Hindsight is 20/20, and there is no place more tempting than the stock market to dream about striking it rich. A $10,000 investment in Amazon in May 1997 would be worth almost $12 million today. That is a life changing investment, but the ride was never certain. Amazon stock suffered multiple drawdowns of 50% or more and an extended period of lackluster returns during the mid 2000’s.

If I had been lucky enough to own Amazon and too distracted to sell when the shares collapsed in the dot.com bubble, I know I would have sold shares to buy my house, to cover expenses when I was laid off in 2009, or to start a business. It would be too tempting not to sell a winner this big.

*Historical price data from Yahoo Finance

I will admit, this is a sexy chart, especially the parabolic rise on the right. In contrast, saving $10,000/year since the same month in 1997 and investing it in a simple portfolio comprised of 80% stocks and 20% bonds, yields a portfolio worth about $550,000 today. It may not be sexy, but this is nothing to sneeze at – $200,000 of disciplined savings and $350,000 in gains. The best part about diversification is that it works.

Two-thirds of stocks lag the overall market return, and companies go bankrupt, erasing . Even if you pick decent stocks, the market averages are largely driven by a handful of the top winners. Not owning the top 10% or 25% of the market significantly erodes your return.

Thirty years ago, diversification meant owning 25-30 stocks and a laddered bond portfolio. Today we can purchase 10,000 stocks across the global in a single ETF transaction. There are asset classes we never considered investable twenty years ago – local currency denominated emerging market bonds, currency hedged international small cap stocks, risk parity funds, and funds that provide single day leveraged exposure to the inverse of your favorite index.

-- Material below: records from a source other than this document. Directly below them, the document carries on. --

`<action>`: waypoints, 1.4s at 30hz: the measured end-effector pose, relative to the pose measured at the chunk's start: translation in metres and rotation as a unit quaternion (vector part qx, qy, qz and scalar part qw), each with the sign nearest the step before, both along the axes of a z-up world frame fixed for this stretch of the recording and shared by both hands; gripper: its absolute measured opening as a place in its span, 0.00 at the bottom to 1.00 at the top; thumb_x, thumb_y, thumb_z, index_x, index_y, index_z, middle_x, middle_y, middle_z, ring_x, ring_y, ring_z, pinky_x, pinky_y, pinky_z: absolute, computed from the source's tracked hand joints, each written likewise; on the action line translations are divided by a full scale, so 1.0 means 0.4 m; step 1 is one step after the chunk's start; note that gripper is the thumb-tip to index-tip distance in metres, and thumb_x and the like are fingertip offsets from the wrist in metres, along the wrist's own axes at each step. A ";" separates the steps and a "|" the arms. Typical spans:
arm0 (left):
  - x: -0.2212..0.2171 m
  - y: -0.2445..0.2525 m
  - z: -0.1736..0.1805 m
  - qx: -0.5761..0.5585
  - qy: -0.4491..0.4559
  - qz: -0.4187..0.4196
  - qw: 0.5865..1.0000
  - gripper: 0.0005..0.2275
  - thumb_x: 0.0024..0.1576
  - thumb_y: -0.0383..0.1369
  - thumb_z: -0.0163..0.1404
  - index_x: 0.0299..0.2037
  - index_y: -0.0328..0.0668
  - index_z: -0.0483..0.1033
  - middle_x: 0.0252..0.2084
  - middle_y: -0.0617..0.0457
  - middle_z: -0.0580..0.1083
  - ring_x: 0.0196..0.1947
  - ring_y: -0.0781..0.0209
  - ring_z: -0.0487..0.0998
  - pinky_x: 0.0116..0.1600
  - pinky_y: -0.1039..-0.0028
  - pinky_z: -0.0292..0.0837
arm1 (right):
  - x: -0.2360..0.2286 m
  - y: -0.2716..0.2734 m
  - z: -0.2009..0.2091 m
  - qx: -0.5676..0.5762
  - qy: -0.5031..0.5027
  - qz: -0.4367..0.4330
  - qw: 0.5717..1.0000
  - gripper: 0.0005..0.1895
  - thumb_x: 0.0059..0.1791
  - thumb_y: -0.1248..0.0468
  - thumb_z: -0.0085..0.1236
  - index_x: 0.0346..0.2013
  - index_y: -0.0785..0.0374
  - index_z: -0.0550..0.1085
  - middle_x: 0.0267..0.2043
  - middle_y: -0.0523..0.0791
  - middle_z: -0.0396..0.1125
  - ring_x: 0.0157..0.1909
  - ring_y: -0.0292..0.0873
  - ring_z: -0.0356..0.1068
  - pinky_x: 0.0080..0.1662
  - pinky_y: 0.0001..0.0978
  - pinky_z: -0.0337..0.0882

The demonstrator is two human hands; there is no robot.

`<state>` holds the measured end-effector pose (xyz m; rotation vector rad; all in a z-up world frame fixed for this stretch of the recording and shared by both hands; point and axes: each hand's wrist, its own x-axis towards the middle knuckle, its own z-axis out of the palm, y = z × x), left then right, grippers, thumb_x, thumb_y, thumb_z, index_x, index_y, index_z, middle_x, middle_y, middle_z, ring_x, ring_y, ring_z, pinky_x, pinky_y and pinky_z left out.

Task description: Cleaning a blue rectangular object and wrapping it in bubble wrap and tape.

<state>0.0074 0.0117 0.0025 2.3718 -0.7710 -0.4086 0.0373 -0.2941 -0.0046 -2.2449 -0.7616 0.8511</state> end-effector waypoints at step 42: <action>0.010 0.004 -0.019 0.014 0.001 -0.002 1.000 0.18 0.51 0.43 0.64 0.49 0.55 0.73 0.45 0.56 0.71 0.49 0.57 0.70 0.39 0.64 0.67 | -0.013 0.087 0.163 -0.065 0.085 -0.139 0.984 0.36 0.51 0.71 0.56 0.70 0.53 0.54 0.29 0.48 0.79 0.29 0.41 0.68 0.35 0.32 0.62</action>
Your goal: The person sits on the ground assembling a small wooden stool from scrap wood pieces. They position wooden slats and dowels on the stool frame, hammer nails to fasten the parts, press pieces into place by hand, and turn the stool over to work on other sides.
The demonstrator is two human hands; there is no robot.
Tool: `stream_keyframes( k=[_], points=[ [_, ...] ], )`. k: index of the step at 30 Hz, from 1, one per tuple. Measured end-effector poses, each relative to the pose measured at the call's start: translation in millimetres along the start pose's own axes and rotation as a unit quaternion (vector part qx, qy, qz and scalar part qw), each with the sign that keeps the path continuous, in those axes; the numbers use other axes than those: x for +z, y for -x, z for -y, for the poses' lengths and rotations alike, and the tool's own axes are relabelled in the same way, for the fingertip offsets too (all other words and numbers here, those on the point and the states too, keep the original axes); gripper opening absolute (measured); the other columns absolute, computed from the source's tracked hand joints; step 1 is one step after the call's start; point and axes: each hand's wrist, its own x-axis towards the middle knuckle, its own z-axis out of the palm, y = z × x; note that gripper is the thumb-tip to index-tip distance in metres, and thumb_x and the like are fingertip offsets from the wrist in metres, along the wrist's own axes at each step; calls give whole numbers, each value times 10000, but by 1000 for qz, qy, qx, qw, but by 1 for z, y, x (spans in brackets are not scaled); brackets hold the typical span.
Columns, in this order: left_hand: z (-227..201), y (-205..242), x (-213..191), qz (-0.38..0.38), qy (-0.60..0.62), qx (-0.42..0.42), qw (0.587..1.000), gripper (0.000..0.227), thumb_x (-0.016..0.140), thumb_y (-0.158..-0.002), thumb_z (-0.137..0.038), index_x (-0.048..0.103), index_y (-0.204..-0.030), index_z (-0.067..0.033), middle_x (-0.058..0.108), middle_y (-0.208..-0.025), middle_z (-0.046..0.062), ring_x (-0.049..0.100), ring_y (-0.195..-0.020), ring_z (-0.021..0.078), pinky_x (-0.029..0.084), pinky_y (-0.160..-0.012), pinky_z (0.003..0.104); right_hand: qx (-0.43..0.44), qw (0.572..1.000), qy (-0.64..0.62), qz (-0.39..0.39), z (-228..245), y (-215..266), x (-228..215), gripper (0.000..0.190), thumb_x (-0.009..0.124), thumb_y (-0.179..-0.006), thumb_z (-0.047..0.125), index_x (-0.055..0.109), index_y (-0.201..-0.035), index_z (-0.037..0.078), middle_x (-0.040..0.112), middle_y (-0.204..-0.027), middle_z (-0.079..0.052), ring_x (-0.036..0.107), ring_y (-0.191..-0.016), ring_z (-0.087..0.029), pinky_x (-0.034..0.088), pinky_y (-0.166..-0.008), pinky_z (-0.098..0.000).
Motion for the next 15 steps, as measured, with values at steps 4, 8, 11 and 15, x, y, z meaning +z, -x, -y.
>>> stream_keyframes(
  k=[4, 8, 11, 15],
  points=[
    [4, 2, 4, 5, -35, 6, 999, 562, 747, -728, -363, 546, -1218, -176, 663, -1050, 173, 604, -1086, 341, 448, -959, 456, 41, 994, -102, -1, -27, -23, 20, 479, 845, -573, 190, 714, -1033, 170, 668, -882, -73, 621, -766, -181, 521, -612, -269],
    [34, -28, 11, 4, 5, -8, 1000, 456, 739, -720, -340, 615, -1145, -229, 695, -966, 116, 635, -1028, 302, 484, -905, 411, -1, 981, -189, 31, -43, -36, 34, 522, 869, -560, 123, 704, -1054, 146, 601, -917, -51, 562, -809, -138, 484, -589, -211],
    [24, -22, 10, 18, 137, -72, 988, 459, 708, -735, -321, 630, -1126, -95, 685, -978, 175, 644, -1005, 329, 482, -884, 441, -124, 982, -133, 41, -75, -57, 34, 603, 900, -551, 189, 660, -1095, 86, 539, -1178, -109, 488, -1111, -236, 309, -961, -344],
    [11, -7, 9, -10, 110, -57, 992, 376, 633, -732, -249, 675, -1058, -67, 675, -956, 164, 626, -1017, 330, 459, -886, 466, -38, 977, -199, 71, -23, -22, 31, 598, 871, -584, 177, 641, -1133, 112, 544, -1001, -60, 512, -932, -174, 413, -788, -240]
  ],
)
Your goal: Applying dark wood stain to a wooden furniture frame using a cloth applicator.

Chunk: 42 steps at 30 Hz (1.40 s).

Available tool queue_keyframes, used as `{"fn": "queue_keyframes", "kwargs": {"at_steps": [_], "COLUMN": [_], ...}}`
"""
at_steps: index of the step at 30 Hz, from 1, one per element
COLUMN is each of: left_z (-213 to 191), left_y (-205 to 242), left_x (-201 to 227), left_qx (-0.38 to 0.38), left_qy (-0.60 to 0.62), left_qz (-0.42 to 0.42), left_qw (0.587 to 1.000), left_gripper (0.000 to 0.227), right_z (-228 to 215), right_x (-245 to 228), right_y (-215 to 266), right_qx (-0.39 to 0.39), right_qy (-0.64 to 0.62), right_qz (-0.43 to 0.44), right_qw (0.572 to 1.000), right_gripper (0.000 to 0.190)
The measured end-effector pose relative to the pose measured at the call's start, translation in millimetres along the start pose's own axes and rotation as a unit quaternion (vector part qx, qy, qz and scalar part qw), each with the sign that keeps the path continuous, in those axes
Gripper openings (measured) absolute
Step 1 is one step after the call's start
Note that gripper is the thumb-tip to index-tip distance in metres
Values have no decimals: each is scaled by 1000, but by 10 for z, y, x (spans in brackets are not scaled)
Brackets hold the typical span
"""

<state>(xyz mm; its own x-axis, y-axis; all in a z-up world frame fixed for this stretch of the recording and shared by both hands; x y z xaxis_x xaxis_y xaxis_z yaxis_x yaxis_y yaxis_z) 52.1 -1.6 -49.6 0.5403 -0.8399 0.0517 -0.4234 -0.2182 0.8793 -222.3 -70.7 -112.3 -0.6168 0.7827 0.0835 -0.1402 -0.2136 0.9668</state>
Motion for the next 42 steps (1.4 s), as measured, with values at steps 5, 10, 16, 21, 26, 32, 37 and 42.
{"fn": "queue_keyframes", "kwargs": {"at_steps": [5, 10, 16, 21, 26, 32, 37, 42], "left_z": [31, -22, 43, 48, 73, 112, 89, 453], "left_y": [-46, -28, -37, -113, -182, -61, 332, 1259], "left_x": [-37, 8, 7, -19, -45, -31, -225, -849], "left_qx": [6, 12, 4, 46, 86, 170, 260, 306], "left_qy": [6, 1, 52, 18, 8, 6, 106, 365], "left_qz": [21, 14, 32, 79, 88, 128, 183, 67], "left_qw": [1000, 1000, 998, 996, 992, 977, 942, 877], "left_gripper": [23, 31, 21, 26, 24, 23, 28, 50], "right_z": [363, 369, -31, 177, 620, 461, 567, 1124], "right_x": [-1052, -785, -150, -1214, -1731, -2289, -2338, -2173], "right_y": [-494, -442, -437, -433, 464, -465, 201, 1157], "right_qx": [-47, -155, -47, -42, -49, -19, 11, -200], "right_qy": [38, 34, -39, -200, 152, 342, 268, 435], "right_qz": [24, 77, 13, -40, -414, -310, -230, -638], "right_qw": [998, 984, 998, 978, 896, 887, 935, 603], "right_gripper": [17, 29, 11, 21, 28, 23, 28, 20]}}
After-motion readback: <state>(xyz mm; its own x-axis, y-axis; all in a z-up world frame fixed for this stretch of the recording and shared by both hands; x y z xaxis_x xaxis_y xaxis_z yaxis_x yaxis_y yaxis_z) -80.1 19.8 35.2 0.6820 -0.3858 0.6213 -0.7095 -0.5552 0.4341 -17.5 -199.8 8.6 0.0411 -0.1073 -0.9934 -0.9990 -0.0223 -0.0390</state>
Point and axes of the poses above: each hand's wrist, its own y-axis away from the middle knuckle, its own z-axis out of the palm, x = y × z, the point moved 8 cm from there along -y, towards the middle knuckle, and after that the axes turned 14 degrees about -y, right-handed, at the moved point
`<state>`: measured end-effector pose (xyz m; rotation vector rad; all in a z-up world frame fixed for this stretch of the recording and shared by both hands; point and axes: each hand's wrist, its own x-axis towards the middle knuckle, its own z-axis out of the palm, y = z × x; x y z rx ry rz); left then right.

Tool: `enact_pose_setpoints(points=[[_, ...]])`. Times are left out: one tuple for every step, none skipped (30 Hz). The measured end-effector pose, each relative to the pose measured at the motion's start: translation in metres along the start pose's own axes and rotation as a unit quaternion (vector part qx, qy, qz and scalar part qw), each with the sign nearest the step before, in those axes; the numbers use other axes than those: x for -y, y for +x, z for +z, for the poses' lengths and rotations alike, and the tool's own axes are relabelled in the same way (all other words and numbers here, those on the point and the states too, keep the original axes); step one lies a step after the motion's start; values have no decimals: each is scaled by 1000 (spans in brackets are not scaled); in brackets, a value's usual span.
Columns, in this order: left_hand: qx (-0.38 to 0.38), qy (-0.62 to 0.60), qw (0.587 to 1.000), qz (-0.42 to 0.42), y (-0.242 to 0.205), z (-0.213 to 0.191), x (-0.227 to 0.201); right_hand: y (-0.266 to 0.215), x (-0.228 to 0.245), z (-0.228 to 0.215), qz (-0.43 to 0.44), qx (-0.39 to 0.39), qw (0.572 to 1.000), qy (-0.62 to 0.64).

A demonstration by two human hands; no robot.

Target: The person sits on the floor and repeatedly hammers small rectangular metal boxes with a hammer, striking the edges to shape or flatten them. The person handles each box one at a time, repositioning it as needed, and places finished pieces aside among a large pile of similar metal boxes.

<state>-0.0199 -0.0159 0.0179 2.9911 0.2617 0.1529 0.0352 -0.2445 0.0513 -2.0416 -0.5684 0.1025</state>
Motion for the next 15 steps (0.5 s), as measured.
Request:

The endless sea of financial products and firms to sell them to you creates confusion. What exactly is diversification anyway? Perhaps one way to answer this question is to define what is NOT diversification.

Diversification is NOT –

  • Opening accounts with multiple financial firms, advisors, banks, wirehouses, or custodians. They might all own the same thing.
  • Buying the top 10 performing mutual funds last year. Yikes! These are all invested in the same asset class, sector, and even the same exact stocks. I wish publications would cease with creating these lists.
  • Owning 30 large cap US stocks. You might be diversified by industry, but you left out a huge opportunity in small cap and the rest of the world.
  • Investing equal amounts in each of the funds offered in your 401(k) plan. This is a very common error made by 401(k) participants. Most 401(k) plan lineups are heavily weighted to US large cap stocks, with very few options for bonds and international stocks.
  • Placing a significant portion of your net worth in gold or other physical assets. Physical assets are difficult to convert to cash at the exact time when you need it, and the transaction costs are high.
  • Sexy.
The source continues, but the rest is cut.